- TASK INSTRUCTIONS
In full and word for word, copy the listing; no pictures belong in the copy.
·····
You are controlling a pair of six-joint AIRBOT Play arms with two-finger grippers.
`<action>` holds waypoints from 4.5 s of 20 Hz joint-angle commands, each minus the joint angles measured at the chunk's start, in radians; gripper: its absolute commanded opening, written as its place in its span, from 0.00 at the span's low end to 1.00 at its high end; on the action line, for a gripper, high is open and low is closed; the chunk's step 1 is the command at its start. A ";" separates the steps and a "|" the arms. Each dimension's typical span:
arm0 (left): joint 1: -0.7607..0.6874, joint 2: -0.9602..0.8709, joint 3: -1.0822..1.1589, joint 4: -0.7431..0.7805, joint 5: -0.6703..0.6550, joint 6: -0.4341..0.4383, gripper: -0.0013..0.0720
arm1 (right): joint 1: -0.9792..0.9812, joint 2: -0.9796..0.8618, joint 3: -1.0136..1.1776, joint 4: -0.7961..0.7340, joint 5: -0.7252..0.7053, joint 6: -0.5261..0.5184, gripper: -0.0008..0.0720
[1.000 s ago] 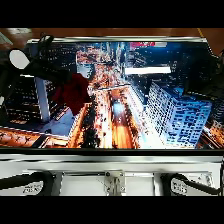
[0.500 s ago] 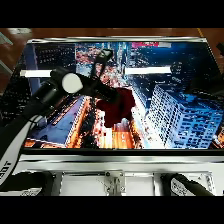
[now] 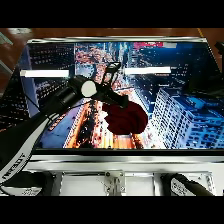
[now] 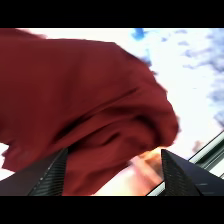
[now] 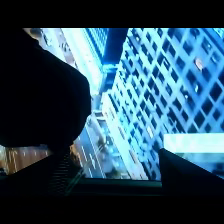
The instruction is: Fold the shirts.
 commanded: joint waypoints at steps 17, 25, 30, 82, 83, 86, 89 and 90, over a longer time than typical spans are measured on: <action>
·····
- RESPONSE BOX
You are controlling a pair of six-joint AIRBOT Play arms with two-finger grippers.
`<action>` holds waypoints from 4.5 s of 20 Hz joint-angle commands, each minus the joint angles measured at the chunk's start, in radians; gripper: its absolute commanded opening, written as its place in its span, from 0.00 at the span's low end to 1.00 at its high end; on the action line, for a gripper, high is open and low is closed; the chunk's step 1 is the command at its start. A ";" separates the steps and a "|" the arms. Each dimension's typical span:
arm0 (left): joint 1: -0.7607..0.6874, joint 2: -0.9602..0.8709, joint 3: -1.0822..1.1589, joint 4: -0.7431..0.7805, joint 5: -0.6703..0.6550, joint 6: -0.4341..0.4383, gripper: -0.0013..0.0720
arm1 (right): joint 1: -0.9792..0.9812, joint 2: -0.9796..0.8618, joint 3: -1.0136..1.1776, joint 4: -0.7961..0.7340, joint 5: -0.7252..0.7053, joint 6: -0.5261..0.5184, gripper: -0.0008..0.0720
[1.000 s ago] 
[0.500 s ago] 
[now] 
[now] 
[now] 
The instruction is: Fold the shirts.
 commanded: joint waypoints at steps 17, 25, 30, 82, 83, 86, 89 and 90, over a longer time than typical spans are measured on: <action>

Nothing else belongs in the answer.